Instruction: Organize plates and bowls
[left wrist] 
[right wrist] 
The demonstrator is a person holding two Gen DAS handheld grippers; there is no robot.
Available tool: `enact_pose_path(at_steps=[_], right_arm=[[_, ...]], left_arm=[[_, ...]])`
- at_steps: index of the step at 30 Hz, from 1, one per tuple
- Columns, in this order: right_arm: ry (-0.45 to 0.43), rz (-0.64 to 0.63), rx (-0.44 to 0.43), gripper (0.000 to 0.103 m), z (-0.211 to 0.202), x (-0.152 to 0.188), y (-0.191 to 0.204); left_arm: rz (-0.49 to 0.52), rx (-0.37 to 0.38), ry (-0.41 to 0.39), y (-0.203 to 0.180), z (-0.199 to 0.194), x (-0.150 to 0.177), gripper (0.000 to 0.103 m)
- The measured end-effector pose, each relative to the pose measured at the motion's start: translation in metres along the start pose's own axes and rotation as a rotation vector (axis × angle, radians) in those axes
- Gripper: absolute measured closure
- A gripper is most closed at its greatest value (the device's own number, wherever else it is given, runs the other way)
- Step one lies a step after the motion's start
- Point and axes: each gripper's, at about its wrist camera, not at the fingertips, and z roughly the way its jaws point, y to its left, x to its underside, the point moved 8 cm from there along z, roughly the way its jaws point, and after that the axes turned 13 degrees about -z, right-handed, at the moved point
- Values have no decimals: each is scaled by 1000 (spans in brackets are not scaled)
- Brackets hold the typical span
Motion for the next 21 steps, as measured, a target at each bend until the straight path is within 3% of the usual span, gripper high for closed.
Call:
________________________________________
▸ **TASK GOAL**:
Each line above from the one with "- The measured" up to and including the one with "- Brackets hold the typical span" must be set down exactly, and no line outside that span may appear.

▸ **ANSWER SPACE**:
- The measured end-effector pose, each relative to the pose measured at the motion's start: translation in metres along the start pose's own axes and rotation as a rotation vector (axis × angle, radians) in those axes
- Gripper: absolute measured closure
- A gripper is most closed at its greatest value (the device's own number, wherever else it is given, runs the other way)
- Step one lies a step after the motion's start
- Point and axes: each gripper's, at about its wrist camera, not at the fingertips, and z roughly the way its jaws point, y to its left, x to its underside, the point moved 8 cm from there along z, roughly the way its jaws point, and after that the axes turned 13 degrees about -z, right-handed, at the moved point
- Values have no decimals: each is scaled by 1000 (spans in brackets are not scaled)
- Brackets hold the typical span

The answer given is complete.